• _Exercise brief_
The first line of the entries and each line after it, through the one that contains "State: (joints rad)", are to be duplicated exactly; no picture belongs in the copy.

^^^^^^^^

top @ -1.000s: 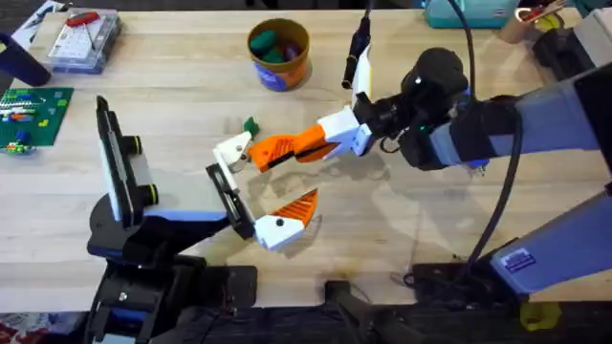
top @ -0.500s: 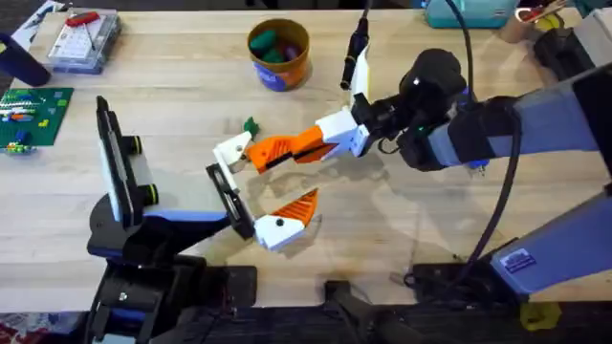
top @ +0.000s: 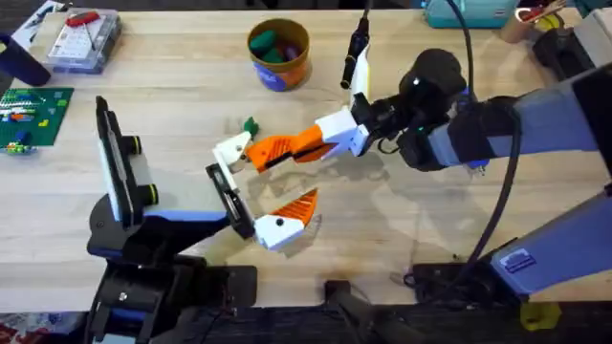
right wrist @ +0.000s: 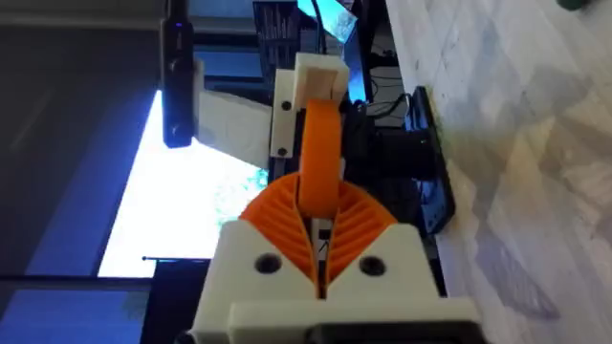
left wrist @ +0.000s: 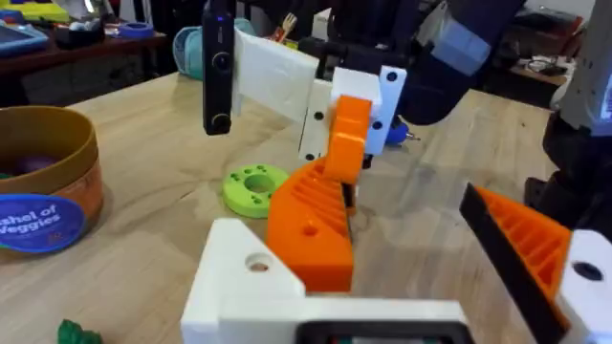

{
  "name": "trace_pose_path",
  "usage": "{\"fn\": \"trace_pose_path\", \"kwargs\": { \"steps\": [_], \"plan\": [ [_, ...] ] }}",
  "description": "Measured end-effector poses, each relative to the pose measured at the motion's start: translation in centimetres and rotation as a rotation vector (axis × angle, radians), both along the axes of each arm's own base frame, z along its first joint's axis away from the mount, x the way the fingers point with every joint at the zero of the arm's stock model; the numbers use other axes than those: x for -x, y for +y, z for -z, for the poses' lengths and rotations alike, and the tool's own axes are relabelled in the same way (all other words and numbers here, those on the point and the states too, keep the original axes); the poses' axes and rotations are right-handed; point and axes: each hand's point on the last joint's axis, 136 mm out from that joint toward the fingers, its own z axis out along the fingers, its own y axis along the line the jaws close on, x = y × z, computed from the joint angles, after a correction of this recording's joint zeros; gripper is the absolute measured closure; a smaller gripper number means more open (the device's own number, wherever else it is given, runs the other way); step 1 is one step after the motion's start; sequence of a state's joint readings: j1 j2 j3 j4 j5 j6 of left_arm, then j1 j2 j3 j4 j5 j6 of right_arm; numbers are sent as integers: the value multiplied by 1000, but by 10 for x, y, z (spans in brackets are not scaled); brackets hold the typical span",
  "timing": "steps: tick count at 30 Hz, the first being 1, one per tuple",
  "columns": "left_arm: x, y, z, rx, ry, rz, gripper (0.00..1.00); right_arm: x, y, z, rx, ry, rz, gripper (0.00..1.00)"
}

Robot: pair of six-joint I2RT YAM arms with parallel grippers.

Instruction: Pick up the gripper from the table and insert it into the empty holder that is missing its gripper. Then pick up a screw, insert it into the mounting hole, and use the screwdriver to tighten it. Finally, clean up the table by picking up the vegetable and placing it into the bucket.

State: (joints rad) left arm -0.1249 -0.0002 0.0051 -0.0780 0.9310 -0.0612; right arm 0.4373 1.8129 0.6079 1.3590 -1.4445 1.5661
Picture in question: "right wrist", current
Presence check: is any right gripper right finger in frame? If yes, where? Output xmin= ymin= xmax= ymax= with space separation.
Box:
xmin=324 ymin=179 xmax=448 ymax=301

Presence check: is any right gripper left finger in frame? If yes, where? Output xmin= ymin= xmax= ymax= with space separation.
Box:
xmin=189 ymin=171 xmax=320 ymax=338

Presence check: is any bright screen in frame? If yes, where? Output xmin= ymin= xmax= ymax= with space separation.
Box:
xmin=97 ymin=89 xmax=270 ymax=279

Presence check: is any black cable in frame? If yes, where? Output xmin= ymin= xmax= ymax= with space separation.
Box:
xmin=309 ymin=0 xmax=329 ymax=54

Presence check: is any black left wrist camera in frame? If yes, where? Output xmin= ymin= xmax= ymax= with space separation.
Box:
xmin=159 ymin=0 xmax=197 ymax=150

^^^^^^^^

• _Response to the exercise_
top @ -1.000s: 
top @ -0.500s: 
top @ +0.000s: 
right wrist @ +0.000s: 
left wrist @ +0.000s: 

{
  "name": "trace_pose_path",
  "usage": "{\"fn\": \"trace_pose_path\", \"kwargs\": { \"steps\": [_], \"plan\": [ [_, ...] ] }}",
  "description": "Measured end-effector poses, each relative to the pose measured at the motion's start: translation in centimetres and rotation as a rotation vector (axis × angle, radians), both along the axes of each arm's own base frame, z along its first joint's axis away from the mount, x the way the fingers point with every joint at the zero of the arm's stock model; the numbers use other axes than those: x for -x, y for +y, z for -z, for the poses' lengths and rotations alike, and the tool's own axes are relabelled in the same way (all other words and numbers here, those on the point and the states too, keep the original axes); the poses' axes and rotations are right-handed; point and axes: each hand's point on the last joint's axis, 136 mm out from that joint toward the fingers, its own z axis out along the fingers, its own y axis along the line the jaws close on, x = y × z, computed from the joint angles, after a correction of this recording's joint zeros; gripper is the absolute measured closure; a smaller gripper number means more open (the device's own number, wherever else it is given, runs the other way); step 1 is one step after the motion's start; sequence of a state's joint readings: j1 j2 j3 j4 j5 j6 of left_arm, then j1 j2 j3 j4 j5 j6 of right_arm; numbers are sent as integers: the value multiplied by 1000, but by 10 for x, y, z (spans in brackets are not scaled); brackets hold the typical span",
  "timing": "steps: tick count at 30 Hz, the first being 1, one per tuple",
  "columns": "left_arm: x, y, z, rx, ry, rz, gripper (0.00..1.00); right_arm: x, y, z, rx, ry, rz, gripper (0.00..1.00)"
}

Robot: pair of six-joint I2RT YAM arms with parallel grippers.

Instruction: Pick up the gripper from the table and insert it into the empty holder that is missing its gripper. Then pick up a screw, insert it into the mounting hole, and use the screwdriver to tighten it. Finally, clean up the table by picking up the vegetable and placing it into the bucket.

State: (joints rad) left arm -0.1249 -0.0002 0.0051 -0.0780 0.9310 -0.0612; right arm 0.4373 1.8129 0.6079 1.3590 -1.4445 1.5661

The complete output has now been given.